In the same way at many shrines it is part of the worship to creep through a narrow orifice from one side to the other. At Kankhal, worshippers at the temple of Daksha creep through a sort of tunnel from one side to the other. The same is the rule at the temple at Kabraiya in the Hamîrpur District, and at many other places of the same kind.[50]

The same principle probably accounts for the respect paid to the grindstone. Part of the earliest form of the marriage ritual consisted in the bride standing on the family grindstone. At the present day she puts her foot upon it and knocks down little piles of heaped grain. It is waved over the heads of the pair to scare evil spirits. In Bombay it is said that sitting on a grindstone shortens life, and the Kunbis of Kolâba place a grindstone in the lying-in room, and on it set a rice flour image of a woman, which is worshipped as the goddess, and the baby is laid before it. Such a stone readily passes into a fetish, as at Ahmadnagar, where there is a stone with two holes, which any two fingers of any person’s hand can fill, and the mosque where it stands is, in consequence, much respected.[51]

Much, however, of the worship of stones appears to be the result of the respect paid to the tombstone or cairn, which, as we have already said, keeps down the ghost of the dead man, and is often a place in which his spirit chooses to reside.

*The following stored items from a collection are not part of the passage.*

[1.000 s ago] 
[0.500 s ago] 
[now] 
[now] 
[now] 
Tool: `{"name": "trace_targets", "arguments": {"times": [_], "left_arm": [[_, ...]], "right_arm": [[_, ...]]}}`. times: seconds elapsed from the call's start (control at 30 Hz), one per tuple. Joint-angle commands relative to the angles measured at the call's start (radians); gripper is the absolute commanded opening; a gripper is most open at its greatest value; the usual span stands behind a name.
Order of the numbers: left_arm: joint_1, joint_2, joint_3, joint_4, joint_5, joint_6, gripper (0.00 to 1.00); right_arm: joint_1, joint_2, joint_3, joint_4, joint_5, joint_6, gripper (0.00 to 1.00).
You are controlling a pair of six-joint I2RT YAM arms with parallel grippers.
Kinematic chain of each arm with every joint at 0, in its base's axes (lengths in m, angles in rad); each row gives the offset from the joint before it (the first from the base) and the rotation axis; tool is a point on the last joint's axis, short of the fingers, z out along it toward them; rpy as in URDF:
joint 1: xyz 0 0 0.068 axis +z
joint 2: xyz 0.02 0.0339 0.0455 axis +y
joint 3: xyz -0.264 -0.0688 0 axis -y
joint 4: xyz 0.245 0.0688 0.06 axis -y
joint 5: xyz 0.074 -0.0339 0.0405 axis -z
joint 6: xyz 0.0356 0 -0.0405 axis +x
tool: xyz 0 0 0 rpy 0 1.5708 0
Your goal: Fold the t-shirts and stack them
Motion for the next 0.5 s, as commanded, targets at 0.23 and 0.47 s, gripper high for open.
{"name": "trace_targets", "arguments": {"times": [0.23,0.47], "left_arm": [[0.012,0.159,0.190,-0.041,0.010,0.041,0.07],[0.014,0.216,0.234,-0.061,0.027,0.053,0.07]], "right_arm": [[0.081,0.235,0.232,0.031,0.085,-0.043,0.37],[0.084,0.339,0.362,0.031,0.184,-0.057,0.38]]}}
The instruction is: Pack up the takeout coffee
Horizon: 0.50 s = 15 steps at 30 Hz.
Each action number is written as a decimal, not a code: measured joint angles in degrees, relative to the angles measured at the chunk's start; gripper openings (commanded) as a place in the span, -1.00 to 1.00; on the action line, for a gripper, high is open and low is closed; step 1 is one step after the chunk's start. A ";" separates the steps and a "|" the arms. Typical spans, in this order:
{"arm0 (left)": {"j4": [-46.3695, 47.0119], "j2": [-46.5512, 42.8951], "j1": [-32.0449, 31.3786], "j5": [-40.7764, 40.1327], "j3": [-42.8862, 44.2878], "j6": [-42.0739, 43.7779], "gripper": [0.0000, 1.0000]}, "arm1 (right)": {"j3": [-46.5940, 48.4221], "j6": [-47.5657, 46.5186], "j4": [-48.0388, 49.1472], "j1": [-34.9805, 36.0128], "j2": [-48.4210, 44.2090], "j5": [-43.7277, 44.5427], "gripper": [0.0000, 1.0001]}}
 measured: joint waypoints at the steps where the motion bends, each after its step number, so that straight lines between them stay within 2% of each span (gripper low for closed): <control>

These rude stones are very often smeared with ruddle or red ochre. We have here a survival of the blood sacrifice of a human being or animal which was once universal.[52] Such sacrifices rest on the principle that it is necessary to supply attendants to the dead or to the tribal gods in the other world; and the commutation of human sacrifices, first into those of animals, and then into a mere scarlet stain on the fetish stone, is a constantly recurring fact in the history of custom.[53] It may be worth while to discuss this transition from the Indian evidence.